The h-CLAT test was used to evaluate if the tested hydrogel, HyDrO-DiAb, is a skin sensitizer or non-sensitizer. To predict the sensitization of tested sample, RFI% values of CD86 and CD54 were considered. Indeed, if the RFI% value of CD86 is ≥ 150%, and/or if the RFI% value of CD54 is ≥ 200% in at least two independent runs, the sensitization prediction is considered as positive. On the other hand, if the RFI% value of CD86 is < 150% and/or if the RFI% value of CD54 is < 200%, the sensitization prediction is considered as negative. The guideline reports a protocol divided into different steps. After an initial control on the reactivity of THP-1 cells (reactivity check), the dose finding assay is used to define the concentration range to be used for the evaluation of CD54 and CD86 expression levels.
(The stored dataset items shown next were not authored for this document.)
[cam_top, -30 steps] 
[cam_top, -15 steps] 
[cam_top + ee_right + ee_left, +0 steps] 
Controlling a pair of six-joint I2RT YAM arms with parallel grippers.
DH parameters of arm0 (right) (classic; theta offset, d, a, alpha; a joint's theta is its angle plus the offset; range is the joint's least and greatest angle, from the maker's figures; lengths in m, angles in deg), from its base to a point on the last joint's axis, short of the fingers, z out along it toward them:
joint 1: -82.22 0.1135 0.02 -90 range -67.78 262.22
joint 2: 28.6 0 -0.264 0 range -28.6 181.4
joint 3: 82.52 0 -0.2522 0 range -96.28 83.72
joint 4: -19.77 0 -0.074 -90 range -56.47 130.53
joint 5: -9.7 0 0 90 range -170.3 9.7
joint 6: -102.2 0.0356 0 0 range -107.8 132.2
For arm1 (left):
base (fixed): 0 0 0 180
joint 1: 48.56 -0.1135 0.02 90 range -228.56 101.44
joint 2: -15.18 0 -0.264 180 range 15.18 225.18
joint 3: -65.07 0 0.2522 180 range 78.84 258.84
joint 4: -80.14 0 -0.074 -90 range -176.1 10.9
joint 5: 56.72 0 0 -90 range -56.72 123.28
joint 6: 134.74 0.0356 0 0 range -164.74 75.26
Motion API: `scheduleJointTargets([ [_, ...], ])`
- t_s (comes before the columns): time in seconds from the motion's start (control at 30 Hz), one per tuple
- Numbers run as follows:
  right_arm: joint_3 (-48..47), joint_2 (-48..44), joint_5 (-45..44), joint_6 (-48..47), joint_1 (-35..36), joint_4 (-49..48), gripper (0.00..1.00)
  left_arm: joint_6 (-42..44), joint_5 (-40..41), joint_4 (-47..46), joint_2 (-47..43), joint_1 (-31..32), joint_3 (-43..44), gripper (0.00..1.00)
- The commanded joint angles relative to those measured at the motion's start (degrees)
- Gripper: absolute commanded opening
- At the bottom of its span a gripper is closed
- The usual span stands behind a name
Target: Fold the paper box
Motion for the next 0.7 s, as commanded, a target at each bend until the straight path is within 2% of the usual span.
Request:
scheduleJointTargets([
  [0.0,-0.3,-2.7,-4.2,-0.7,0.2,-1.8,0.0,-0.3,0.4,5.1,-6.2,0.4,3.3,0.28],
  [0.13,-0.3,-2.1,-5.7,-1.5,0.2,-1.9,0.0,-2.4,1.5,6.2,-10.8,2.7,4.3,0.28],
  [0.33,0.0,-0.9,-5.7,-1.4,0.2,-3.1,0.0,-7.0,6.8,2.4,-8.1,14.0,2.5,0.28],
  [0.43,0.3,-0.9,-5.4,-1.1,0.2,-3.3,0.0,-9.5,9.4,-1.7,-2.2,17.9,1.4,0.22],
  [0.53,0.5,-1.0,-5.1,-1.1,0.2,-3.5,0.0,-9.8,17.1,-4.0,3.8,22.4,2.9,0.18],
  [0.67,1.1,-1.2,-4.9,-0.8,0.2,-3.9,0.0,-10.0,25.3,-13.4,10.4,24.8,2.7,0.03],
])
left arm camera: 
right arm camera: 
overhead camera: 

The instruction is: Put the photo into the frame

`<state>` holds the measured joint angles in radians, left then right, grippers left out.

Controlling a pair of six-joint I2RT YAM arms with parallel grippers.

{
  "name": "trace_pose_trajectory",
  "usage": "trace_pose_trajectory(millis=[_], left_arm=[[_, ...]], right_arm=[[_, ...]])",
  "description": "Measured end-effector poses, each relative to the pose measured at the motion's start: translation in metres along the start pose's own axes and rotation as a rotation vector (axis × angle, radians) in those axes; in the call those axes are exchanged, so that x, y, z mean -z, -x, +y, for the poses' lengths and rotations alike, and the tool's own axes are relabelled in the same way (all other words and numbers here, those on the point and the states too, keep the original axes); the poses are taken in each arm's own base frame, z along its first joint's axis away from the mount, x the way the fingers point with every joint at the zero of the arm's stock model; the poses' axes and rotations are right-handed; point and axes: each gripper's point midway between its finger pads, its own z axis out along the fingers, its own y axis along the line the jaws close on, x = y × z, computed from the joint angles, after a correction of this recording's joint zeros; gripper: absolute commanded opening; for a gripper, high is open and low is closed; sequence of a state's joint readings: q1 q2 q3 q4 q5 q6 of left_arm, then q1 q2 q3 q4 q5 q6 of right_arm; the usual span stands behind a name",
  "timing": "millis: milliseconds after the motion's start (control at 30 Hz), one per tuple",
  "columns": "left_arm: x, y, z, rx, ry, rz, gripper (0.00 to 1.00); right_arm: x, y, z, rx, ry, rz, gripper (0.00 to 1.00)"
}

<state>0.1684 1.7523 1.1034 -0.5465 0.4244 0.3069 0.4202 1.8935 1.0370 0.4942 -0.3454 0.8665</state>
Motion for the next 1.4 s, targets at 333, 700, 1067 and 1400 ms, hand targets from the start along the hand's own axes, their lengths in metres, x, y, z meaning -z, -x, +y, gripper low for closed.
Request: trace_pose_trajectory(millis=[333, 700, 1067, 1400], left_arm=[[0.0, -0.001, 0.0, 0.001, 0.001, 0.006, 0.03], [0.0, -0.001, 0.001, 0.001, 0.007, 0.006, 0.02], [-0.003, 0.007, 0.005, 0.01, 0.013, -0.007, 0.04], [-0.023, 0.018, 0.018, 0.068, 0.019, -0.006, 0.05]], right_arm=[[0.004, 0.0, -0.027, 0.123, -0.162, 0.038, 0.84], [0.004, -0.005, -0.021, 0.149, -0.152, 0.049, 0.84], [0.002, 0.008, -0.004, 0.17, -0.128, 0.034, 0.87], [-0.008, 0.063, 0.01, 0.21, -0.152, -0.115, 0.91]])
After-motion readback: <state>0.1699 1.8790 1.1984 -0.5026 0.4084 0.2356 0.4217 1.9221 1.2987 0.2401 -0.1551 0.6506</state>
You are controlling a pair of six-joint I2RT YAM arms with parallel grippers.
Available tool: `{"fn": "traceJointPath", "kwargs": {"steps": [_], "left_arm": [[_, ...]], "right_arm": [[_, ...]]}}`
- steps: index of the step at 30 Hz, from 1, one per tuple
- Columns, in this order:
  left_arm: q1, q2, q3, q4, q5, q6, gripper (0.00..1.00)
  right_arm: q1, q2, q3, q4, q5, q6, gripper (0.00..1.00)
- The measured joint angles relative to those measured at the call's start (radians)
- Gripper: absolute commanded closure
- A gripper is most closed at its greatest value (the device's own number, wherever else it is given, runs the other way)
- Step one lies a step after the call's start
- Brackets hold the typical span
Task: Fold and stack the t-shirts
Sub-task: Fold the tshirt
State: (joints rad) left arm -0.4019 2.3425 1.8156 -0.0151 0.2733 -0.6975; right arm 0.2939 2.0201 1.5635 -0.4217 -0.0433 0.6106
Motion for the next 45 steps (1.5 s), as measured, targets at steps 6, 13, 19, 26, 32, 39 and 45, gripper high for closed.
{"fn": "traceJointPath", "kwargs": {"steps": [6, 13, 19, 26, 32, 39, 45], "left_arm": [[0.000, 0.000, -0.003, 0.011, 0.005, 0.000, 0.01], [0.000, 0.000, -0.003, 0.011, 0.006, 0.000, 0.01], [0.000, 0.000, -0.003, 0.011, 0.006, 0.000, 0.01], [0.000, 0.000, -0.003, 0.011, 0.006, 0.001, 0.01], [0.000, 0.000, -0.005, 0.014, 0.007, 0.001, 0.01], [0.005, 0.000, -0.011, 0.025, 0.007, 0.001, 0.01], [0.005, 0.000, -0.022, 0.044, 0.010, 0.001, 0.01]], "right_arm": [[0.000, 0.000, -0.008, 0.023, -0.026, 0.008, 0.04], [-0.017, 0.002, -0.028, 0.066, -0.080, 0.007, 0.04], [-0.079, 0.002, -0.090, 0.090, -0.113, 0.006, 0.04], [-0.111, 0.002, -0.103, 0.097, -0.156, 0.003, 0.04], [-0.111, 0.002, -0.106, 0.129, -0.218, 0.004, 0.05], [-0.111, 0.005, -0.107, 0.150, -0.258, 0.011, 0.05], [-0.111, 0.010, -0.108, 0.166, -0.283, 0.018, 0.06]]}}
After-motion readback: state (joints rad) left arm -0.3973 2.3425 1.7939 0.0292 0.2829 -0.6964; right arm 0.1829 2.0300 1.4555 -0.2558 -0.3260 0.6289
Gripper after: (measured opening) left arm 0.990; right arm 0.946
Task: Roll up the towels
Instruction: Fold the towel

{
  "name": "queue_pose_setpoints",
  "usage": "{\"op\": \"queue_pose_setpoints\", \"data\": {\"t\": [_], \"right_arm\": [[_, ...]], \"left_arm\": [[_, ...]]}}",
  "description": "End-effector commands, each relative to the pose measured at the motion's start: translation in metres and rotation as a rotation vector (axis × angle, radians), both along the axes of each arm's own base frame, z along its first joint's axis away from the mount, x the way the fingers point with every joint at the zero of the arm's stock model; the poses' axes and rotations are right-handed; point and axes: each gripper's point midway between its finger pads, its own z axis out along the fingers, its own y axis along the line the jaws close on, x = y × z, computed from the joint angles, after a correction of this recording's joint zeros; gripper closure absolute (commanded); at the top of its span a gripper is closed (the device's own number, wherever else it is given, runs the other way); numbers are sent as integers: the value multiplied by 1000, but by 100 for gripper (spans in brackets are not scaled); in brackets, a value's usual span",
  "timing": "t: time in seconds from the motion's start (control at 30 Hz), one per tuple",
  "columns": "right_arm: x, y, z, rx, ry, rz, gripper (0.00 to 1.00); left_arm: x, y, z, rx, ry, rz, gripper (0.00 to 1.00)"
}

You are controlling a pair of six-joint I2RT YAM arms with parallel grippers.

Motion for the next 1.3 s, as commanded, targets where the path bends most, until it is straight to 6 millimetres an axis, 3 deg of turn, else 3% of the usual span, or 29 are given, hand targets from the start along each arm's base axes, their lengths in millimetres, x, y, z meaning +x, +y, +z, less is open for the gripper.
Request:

THP-1 cells were exposed to test HyDrO-DiAb for 24 h and to evaluate CV75, PI uptake was evaluated by flow cytometry. The obtained results, reported in Fig. 11, confirmed that the tested sample is not a skin sensitizer.

Fig. 11
figure 11

Expression of CD86 and CD54 after treatment with negative control, positive control and HyDrO-DiAb. Different concentrations of HyDrO-DiAb were tested to evaluate if it is a skin sensitizer. All results are reported as mean values ± SD (n = 3). p values < 0.05 were considered statistically significant

Determination of in vitro skin irritation

When a test substance is applied to the skin for up to 4 h, it produces a reversible damage to the skin. This substance is considered an irritant to the skin [51]. On the basis of the guidelines of the Organization for Economic Cooperation and Development (OECD TG431 and TG439), MTT (viability) on the RhE model was used to in vitro evaluate if the tested hydrogel was skin irritant or corrosive. The MTT assay was used to evaluate the activity of mitochondrial reductase, which predicts cell viability. In the aim to study skin irritation of the tested sample in an accurate and reliable way, HyDrO-DiAb was added to the apical side of the EpiDerm™ RhE issues. These 3D tissues were largely used because they are highly sensitive. In fact, the permeability of their non-viable stratum corneum is 5–200-fold greater than normal human skin [52]. HyDrO-DiAb was tested in this study and the percentages of EpiDerm™ cell viability, after exposure to sample and controls, were over 50%, indicating that the tested sample was non-irritant, compared with 5% SDS (positive control), which showed strong irritancy.

Conclusions

The prepared hydrogel loaded with AgNPs (HyDrO-DiAb) provided good swelling ability and water retention capacity, and so, the addition of green-synthetized AgNPs to the hydrogel of CMC does not modify the hydrophilic nature of the biopolymer. Moreover, HyDrO-DiAb can work as a carrier of AgNPs because the obtained release results showed that nanoparticles were released in a slow and sustained manner for 8 h. The Scratch test assay revealed that, after 24 h of treatment of the cells with the amount of 100 μg/ml of hydrogel, the wound closure percentage was 75 ± 0.3%, and so, the obtained hydrogel could affect the wound healing process positively. This important activity was confirmed in ex vivo studies, in which the ability of HyDrO-DiAb to inhibit MPO and collagenase was tested. The obtained data highlighted that HyDrO-DiAb could be used for the treatment of chronic wounds like DFUs because it inhibits collagenase and MPO activity by 73 ± 0.3% and 84 ± 0.5%, respectively. HyDrO-DiAb also presents good antioxidant, anti-inflammatory, and antimicrobial activity, so it could be used for the treatment of inflammation and infection present in DFUs. Finally, to evaluate the safety of the prepared hydrogel, cytotoxicity, skin sensitization, and skin irritation were evaluated. The obtained results confirmed the safety and biocompatibility of HyDrO-DiAb.